Okay, so I never finished writing about my trip to New York. And I have successfully used that as an excuse to not write in here for a while. But, heck, I figure it has been long enough I can poke my head up in here again. I have been keeping up with the quote blog and with the poetry blog, but I just haven't gotten back to talking about teaching yet.

In part that is because I have been busy doing the teaching thing. I have a new crop of ninth graders for English. I just started this week with my two tenth grade writing classes. And so far it is going well. I have been working on the class website. I have been trying to think of ways to make the grammar I am required to reteach not so deadly boring.

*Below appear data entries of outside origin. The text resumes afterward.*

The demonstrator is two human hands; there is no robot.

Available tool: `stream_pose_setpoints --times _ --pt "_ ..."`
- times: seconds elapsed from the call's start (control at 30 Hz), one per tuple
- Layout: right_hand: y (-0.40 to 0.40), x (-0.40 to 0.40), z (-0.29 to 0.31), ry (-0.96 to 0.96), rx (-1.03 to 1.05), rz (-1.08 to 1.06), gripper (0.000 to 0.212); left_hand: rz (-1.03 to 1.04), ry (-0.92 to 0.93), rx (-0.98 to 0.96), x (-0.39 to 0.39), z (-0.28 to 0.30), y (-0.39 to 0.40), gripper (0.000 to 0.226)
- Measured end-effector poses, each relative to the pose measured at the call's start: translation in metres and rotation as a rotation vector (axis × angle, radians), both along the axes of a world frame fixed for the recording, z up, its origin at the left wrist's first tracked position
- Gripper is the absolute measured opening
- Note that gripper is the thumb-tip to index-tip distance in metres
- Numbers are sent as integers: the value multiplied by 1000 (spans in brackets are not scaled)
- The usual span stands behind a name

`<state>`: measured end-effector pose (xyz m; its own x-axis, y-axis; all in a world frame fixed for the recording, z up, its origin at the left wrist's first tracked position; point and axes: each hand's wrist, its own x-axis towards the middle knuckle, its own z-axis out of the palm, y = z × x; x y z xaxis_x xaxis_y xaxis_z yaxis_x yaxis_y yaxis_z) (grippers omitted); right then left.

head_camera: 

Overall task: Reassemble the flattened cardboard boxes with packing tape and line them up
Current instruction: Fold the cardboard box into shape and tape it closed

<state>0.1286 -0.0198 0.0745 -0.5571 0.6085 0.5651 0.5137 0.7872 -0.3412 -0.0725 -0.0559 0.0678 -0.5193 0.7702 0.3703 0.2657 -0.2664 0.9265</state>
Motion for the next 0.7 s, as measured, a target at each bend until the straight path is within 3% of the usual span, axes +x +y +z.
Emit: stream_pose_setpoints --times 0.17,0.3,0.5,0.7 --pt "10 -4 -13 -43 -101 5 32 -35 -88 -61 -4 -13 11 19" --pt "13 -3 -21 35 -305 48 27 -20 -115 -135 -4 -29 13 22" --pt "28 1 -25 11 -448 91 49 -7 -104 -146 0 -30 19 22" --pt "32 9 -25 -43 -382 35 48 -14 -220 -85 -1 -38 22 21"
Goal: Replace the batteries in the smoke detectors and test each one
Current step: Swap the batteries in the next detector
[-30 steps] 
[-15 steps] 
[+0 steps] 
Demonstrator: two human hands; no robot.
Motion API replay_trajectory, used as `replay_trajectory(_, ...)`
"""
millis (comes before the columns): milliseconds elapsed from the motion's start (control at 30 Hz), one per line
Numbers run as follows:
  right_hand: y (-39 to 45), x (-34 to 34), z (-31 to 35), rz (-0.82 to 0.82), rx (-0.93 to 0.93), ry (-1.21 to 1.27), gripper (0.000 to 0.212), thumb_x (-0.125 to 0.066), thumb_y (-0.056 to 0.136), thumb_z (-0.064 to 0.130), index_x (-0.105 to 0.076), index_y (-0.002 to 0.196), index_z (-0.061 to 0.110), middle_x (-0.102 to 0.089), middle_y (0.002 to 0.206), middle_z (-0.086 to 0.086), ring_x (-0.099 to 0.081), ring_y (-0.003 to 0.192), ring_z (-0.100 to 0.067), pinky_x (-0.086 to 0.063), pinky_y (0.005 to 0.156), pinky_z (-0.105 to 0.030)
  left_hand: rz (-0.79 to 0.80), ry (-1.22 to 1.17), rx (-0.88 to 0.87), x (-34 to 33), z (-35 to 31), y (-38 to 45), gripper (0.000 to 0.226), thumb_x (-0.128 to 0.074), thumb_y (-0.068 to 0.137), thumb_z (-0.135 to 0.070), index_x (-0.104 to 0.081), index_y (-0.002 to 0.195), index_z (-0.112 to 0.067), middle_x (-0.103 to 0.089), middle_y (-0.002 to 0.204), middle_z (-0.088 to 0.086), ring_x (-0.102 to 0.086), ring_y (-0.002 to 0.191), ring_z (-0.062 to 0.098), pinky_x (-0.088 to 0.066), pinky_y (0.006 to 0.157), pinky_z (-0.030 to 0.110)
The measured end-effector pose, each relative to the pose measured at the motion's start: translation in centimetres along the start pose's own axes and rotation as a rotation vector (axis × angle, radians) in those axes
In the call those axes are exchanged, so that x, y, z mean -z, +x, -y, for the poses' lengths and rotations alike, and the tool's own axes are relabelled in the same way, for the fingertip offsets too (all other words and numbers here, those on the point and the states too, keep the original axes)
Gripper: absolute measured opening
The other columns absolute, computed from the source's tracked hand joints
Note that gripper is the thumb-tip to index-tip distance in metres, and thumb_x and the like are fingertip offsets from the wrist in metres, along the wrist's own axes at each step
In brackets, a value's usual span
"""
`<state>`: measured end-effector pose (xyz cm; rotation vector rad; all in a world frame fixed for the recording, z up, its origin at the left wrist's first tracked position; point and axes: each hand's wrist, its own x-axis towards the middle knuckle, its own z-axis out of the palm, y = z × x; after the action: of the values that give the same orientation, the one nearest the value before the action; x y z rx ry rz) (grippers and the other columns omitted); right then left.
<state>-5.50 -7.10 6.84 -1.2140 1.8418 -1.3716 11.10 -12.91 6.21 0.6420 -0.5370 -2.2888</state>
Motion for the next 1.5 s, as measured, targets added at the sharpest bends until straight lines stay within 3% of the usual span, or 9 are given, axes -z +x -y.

Seriously, how is it that in the ninth grade, the ninth grade, that I have to teach about plural and singular nouns? They have heard it every year since first or second grade. By now they pretty much either get it or they don't. Just for the documentation that we did it, I had them all do a workbook page on it after we had a PowerPoint I found on the web and one of my students asked why we didn't do this stuff all the time. "I'd be making an A in here if we did this all the time." I replied that I was sure he would, and that most of the class would as well, but that it wasn't really making him any smarter.

So, why am I doing it at all? I guess I am still just covering my butt. Forty-five percent of the Alabama High School Graduation Exam is grammar. My own theory on that is because grammar is the easiest aspect of high school English to grade via a multiple guess test. That being the case I have a list from the Alabama State Department of Education of the 19 Language objectives I need to at least review. Some of them make a lot of sense to me. I can see that the students should be able to figure out subject/verb agreement. But I can cover that in their writing. Parts of speech and forms of nouns and verbs are not so easily embedded. At least not by me.

I do manage to keep them busy, though. They are doing SSR daily. They are looking up Greek and Latin root words for their vocabulary. They are writing a weekly Critical Reading Log on their reading. I am, all in all, swamped with work and not minding it a bit. And that last is, actually (and a surprise to me), not hyperbole. I am enjoying my time with these students. I am, so far, keeping a pretty good rapport going with them. And I want that rapport to grow and deepen.

What I really want is for them to become better communicators so that they can more ably pursue any interest they want to in life. I wish I could just be a bell to beller sometimes: come in 5 minutes before the first bell, leave five minutes after tha last bell. But I can't. There is too much I want to accomplish with them. To much I want to enable them to accomplish on their own.